═════ EXERCISE MATERIAL

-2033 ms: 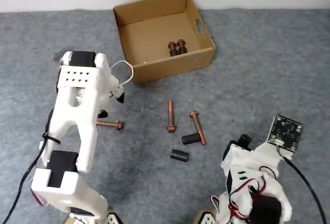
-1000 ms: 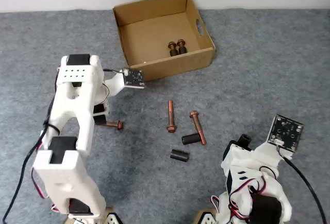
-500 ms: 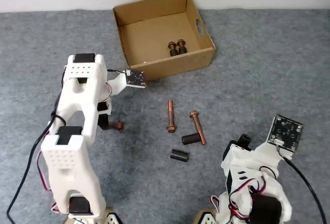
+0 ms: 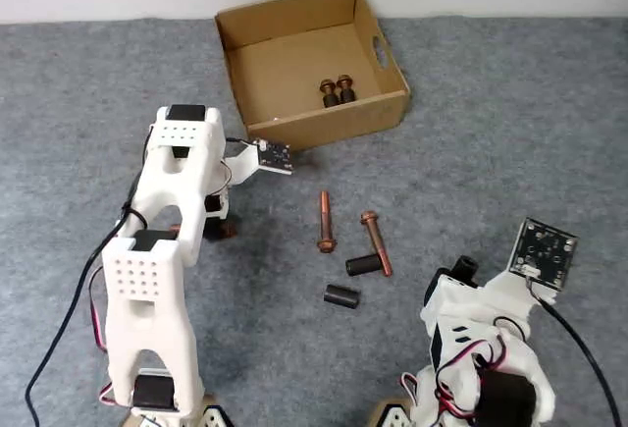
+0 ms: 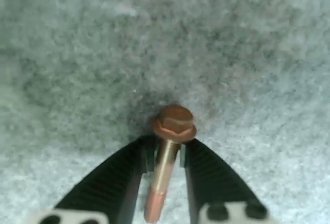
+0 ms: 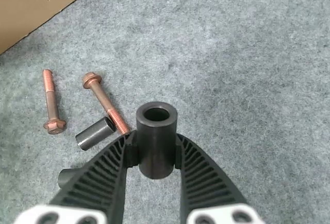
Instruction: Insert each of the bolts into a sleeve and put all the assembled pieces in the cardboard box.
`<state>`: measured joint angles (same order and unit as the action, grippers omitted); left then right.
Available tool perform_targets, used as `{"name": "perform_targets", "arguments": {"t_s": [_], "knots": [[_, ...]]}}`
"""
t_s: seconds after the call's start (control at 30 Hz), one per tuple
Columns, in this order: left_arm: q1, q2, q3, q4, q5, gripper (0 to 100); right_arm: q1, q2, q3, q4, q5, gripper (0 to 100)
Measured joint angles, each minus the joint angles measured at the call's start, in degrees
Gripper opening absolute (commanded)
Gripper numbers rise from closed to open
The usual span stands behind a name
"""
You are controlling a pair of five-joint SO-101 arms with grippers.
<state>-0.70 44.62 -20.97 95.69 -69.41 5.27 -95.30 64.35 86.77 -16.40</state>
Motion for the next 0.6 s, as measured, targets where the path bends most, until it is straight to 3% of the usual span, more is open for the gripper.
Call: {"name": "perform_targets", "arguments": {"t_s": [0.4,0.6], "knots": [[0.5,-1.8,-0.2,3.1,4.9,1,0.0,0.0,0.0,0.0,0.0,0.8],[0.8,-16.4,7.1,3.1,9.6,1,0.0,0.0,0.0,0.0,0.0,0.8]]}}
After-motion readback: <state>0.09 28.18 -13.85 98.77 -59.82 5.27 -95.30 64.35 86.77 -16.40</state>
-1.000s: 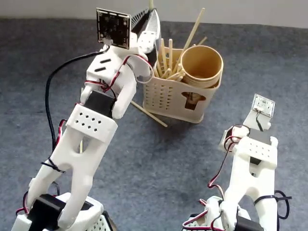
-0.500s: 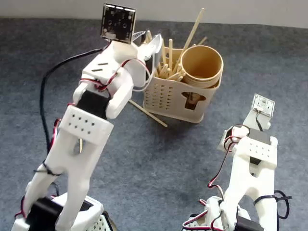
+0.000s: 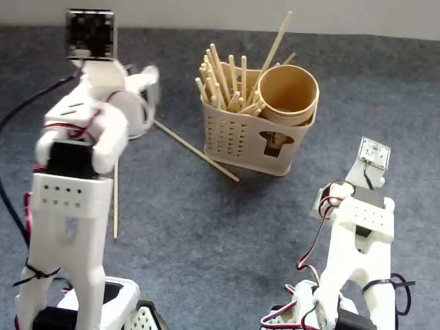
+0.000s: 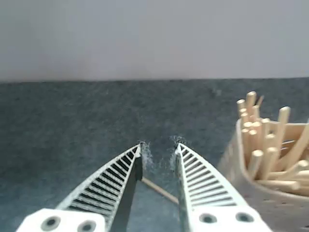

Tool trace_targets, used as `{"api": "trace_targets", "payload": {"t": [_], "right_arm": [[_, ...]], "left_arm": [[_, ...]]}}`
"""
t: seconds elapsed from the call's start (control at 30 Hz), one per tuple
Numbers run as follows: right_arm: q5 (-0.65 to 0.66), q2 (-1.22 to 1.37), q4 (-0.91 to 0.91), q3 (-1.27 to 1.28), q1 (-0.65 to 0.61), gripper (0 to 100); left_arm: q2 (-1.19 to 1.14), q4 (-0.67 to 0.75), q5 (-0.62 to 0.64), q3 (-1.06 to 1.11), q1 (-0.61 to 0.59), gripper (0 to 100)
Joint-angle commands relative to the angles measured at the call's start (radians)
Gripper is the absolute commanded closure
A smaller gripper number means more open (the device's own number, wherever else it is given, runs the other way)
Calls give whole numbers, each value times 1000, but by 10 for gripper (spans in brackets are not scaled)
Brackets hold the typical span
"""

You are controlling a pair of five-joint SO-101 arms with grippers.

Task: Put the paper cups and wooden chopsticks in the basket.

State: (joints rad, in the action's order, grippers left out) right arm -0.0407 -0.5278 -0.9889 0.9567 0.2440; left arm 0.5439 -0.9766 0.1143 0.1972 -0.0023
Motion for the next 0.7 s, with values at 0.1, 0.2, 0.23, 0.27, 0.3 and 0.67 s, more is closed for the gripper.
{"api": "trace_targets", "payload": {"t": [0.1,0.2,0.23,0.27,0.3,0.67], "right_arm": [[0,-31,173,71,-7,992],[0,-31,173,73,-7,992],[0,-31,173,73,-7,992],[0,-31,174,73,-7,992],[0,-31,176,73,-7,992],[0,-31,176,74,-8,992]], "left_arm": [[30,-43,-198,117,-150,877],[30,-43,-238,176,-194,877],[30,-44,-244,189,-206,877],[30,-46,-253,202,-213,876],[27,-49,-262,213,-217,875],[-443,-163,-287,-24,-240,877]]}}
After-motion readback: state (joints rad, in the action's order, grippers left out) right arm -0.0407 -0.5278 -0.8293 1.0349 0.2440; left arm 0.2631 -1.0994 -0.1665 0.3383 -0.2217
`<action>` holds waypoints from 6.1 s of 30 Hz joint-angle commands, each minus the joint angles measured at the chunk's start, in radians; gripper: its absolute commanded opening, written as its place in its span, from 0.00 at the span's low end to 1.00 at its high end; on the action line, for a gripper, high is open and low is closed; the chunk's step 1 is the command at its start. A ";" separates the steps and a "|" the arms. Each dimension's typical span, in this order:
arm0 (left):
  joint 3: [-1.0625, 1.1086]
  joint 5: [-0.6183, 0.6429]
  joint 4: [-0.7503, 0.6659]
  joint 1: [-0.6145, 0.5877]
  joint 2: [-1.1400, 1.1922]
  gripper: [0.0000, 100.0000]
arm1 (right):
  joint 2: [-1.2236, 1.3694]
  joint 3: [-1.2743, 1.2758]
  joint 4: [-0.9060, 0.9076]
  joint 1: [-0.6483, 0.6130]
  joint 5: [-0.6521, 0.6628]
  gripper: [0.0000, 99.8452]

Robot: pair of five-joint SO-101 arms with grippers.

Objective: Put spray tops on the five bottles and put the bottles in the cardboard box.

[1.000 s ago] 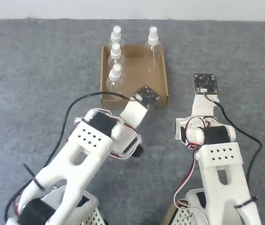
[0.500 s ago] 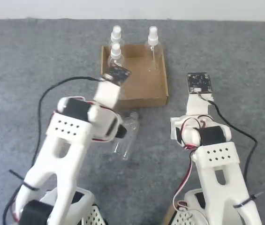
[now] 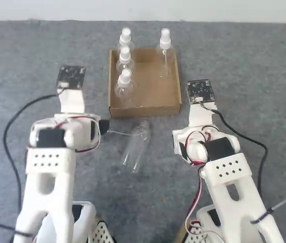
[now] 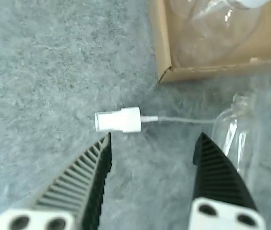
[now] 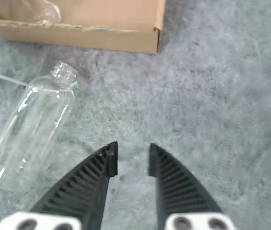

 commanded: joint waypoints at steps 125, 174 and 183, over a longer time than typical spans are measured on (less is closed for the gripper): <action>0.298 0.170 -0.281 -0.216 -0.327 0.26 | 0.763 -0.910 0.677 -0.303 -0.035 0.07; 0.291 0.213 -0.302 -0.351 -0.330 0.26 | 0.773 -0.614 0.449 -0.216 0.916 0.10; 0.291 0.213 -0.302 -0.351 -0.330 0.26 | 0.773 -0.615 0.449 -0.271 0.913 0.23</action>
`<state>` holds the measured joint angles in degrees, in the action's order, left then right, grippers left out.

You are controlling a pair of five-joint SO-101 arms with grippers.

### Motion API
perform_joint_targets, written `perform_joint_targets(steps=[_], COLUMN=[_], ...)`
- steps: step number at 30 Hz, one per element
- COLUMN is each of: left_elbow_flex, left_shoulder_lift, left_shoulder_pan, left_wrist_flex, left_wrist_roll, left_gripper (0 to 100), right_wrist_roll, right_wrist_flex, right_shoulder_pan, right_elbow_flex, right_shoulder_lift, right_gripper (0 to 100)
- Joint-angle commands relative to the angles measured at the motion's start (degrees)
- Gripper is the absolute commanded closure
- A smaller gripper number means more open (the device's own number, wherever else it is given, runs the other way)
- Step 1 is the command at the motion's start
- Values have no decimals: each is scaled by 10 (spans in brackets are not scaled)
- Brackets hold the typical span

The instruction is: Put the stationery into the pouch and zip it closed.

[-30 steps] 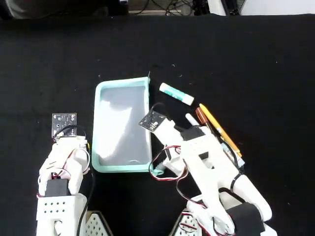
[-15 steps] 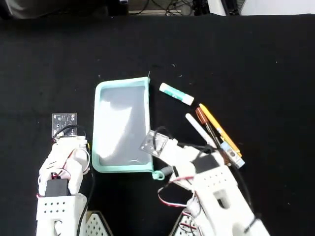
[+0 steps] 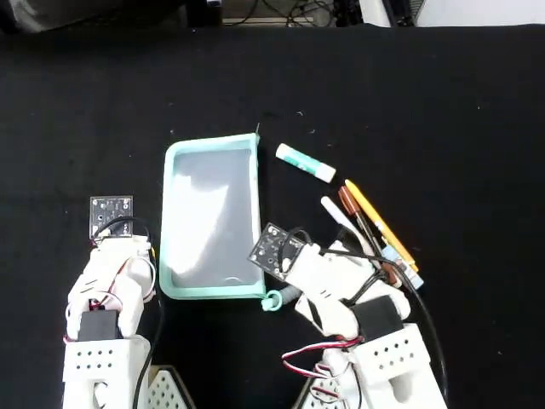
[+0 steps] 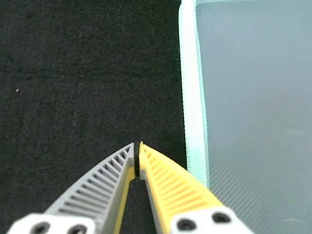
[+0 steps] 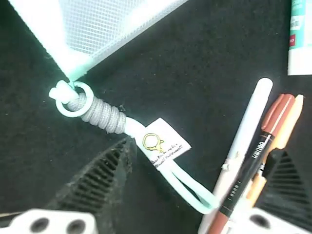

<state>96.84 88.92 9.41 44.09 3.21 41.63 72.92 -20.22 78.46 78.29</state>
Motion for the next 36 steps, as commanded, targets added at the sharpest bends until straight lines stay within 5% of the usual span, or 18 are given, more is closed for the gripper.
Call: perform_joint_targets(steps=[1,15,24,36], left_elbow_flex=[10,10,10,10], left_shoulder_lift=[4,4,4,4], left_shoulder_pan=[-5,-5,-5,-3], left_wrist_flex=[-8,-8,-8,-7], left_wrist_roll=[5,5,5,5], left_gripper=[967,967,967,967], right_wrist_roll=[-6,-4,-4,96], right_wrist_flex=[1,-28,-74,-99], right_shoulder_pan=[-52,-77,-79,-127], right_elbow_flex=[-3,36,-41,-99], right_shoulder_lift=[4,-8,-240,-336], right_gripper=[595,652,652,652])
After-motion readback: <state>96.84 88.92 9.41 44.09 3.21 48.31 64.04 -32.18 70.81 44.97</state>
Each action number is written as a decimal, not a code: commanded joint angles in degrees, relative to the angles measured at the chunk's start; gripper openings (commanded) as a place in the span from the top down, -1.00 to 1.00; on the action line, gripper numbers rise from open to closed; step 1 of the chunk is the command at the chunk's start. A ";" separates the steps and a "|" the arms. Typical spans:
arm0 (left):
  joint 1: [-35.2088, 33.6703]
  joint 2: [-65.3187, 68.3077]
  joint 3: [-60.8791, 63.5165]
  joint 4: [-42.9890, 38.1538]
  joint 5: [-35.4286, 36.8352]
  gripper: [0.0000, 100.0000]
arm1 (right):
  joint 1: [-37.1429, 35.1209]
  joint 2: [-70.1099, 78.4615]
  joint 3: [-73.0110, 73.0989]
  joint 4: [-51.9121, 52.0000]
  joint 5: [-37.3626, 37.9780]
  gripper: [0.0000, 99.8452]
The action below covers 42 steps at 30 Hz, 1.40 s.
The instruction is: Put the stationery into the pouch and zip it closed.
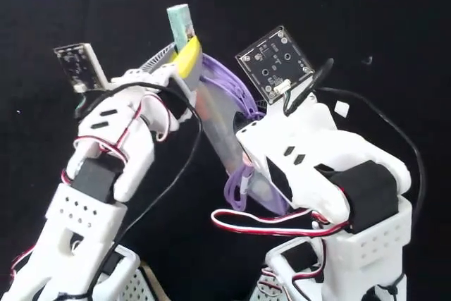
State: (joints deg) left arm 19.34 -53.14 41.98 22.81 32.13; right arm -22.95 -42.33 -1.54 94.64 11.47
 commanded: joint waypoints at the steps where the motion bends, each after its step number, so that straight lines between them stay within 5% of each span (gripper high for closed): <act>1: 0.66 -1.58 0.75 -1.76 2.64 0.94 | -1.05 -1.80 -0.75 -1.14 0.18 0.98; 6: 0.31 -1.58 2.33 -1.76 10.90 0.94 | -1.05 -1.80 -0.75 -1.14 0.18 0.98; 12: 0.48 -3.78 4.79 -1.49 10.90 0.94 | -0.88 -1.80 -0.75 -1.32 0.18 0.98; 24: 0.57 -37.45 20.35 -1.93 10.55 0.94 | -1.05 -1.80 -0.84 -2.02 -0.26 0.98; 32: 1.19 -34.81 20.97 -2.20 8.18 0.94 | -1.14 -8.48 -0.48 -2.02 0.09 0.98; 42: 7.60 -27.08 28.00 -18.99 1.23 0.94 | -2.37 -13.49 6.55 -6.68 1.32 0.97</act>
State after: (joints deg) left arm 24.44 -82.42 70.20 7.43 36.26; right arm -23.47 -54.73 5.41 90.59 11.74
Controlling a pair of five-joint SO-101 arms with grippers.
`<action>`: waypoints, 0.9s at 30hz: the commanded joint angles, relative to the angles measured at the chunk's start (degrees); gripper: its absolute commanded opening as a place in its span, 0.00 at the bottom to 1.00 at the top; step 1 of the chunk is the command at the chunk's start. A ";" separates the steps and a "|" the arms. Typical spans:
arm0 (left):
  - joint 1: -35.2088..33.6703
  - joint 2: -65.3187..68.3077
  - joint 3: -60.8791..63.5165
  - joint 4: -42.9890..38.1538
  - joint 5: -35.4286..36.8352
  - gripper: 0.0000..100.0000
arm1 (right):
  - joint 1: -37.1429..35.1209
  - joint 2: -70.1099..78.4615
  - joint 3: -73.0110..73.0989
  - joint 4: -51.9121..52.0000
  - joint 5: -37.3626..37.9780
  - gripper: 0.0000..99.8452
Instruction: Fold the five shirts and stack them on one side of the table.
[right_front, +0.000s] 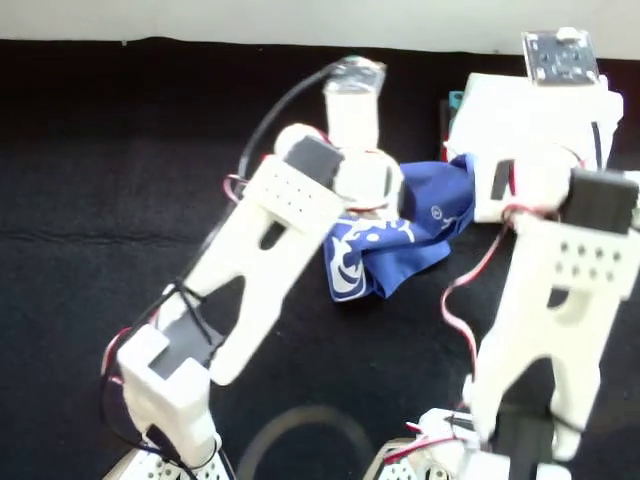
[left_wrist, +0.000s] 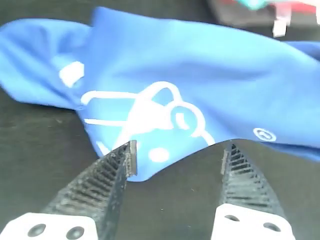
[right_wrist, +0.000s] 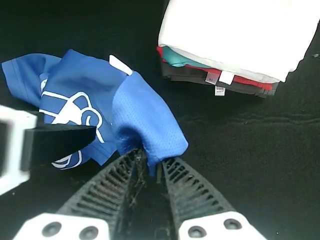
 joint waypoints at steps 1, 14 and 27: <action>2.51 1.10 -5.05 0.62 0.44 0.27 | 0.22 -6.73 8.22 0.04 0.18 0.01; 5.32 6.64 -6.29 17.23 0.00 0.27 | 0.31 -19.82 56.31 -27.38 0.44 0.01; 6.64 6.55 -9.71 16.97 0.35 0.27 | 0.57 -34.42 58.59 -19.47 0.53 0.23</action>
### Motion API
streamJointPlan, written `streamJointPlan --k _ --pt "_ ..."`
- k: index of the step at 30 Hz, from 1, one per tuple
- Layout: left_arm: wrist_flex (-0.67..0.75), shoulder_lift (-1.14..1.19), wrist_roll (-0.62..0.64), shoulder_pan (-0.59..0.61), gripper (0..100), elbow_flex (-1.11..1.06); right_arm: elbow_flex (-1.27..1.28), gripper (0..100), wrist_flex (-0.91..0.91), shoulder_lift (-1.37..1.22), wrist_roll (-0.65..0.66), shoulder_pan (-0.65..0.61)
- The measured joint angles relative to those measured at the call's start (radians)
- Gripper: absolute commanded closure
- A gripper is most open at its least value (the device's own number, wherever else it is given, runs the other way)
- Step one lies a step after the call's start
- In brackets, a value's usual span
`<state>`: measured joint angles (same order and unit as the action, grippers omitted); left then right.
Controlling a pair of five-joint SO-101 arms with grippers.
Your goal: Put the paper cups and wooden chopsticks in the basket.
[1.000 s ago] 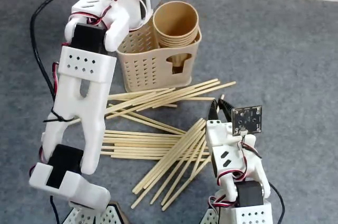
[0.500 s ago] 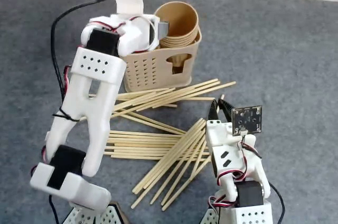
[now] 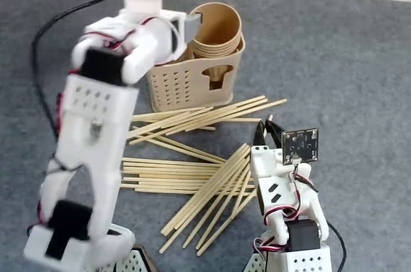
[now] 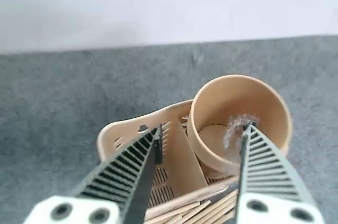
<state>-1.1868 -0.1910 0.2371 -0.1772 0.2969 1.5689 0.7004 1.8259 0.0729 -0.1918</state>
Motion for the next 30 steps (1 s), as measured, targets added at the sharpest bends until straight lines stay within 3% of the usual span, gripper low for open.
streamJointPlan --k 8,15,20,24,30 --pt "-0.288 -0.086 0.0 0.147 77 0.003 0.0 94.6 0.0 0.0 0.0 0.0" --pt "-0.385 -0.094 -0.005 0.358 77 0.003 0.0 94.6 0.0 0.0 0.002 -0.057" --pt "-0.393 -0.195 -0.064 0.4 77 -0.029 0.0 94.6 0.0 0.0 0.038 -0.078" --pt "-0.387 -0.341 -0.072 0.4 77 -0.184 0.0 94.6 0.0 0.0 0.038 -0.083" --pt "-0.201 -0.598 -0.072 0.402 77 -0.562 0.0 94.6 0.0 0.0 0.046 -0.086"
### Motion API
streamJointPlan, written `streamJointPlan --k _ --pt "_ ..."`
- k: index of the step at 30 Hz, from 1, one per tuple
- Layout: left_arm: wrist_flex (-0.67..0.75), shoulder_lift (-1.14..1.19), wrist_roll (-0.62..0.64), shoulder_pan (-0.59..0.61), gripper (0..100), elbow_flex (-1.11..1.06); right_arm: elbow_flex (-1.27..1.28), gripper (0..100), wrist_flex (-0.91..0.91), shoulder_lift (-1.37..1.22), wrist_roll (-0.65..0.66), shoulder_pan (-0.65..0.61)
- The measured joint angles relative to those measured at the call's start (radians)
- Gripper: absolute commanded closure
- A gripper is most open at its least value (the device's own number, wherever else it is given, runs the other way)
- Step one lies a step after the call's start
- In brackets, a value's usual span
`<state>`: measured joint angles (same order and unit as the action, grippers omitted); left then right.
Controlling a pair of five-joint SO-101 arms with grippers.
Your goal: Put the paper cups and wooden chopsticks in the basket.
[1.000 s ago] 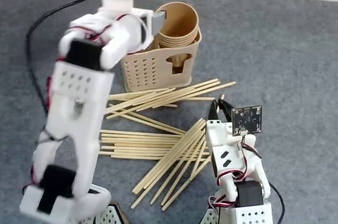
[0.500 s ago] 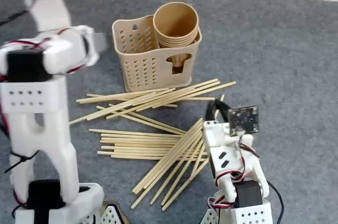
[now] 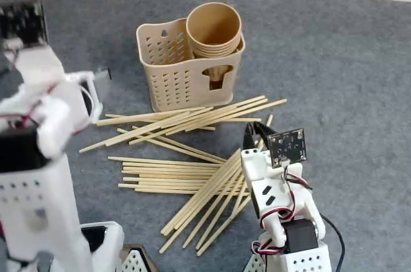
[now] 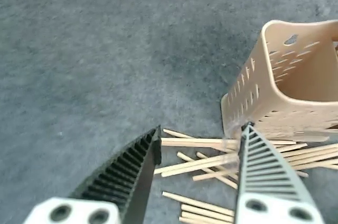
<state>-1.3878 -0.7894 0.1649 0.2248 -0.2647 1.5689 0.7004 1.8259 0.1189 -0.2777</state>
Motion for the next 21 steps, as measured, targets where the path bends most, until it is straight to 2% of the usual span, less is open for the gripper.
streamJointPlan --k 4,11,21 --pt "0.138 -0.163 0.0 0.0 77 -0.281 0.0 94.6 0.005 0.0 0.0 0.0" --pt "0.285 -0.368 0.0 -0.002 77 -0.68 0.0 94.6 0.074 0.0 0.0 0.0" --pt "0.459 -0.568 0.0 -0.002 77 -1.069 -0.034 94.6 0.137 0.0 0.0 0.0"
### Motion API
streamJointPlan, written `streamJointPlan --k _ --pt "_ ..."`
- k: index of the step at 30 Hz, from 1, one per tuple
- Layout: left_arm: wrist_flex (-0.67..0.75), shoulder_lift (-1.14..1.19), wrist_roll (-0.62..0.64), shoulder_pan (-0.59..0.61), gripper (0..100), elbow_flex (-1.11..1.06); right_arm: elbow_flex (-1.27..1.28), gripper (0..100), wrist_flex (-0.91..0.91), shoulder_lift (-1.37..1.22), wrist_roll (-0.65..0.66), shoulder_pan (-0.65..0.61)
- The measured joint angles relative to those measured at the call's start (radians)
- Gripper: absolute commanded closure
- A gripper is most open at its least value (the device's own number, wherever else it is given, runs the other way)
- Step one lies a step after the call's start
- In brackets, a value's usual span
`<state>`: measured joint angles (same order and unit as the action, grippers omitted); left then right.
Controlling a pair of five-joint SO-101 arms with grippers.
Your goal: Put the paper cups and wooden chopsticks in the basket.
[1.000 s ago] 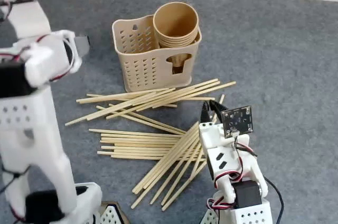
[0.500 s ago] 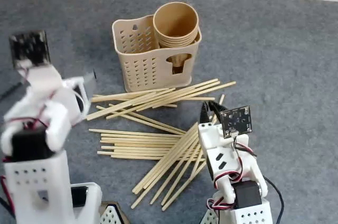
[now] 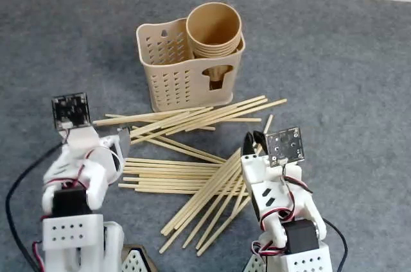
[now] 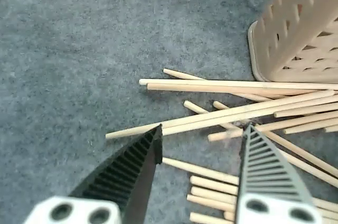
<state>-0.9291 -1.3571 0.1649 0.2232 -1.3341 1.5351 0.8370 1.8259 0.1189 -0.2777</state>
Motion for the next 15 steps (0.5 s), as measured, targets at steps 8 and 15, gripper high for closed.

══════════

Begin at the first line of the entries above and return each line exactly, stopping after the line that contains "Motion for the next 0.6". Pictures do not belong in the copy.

> [EXERCISE OUTPUT]
-2033 ms: 
-1000 ms: 
-500 ms: 
+0 ms: 
+0 ms: 
+0 ms: 
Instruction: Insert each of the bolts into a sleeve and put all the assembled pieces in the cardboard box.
`<state>`: measured joint angles (same order and unit as the action, grippers omitted); left then right.
Available tool perform_targets, used as `{"name": "perform_targets", "arguments": {"t_s": [_], "knots": [[_, ...]]}}`
"""
t_s: seconds after the call's start (control at 30 Hz), one per tuple
Columns, in this order: left_arm: q1, q2, q3, q4, q5, gripper (0 to 100); right_arm: q1, q2, q3, q4, q5, gripper (0 to 100)
Measured joint angles, each minus the joint angles measured at the call's start, in degrees
Gripper opening absolute (commanded)
Gripper numbers rise from closed to open
The usual span stands behind a name
"""
You are controlling a pair of five-joint SO-101 arms with grippers.
<state>-0.70 44.62 -20.97 95.69 -69.41 5.27 -95.30 64.35 86.77 -16.40</state>
Motion for the next 0.6 s, as measured, targets where the path bends most, until it is straight to 3% of the usual span, more is open for the gripper.

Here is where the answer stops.